• DATASET EXTRACT
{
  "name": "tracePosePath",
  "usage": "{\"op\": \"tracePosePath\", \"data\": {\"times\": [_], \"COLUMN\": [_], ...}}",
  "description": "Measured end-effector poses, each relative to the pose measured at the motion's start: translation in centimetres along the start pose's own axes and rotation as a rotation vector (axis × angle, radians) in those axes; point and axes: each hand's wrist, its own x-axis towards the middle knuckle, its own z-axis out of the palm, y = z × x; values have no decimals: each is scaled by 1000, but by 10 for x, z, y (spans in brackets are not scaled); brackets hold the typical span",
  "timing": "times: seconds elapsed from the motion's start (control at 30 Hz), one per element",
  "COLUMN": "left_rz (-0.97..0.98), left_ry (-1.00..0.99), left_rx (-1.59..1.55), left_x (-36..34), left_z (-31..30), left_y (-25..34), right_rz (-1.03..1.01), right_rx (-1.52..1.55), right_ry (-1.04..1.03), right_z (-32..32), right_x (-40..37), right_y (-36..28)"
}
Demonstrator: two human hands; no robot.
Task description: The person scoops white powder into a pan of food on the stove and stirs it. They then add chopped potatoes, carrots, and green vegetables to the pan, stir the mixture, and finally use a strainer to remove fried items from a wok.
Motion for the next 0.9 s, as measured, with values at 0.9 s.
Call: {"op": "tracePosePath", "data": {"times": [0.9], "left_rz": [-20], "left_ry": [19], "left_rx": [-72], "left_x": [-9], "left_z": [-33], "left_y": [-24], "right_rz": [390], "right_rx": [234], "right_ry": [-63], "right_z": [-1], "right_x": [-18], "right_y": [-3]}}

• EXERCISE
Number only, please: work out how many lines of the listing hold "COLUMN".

• REPLY TO THE TASK
2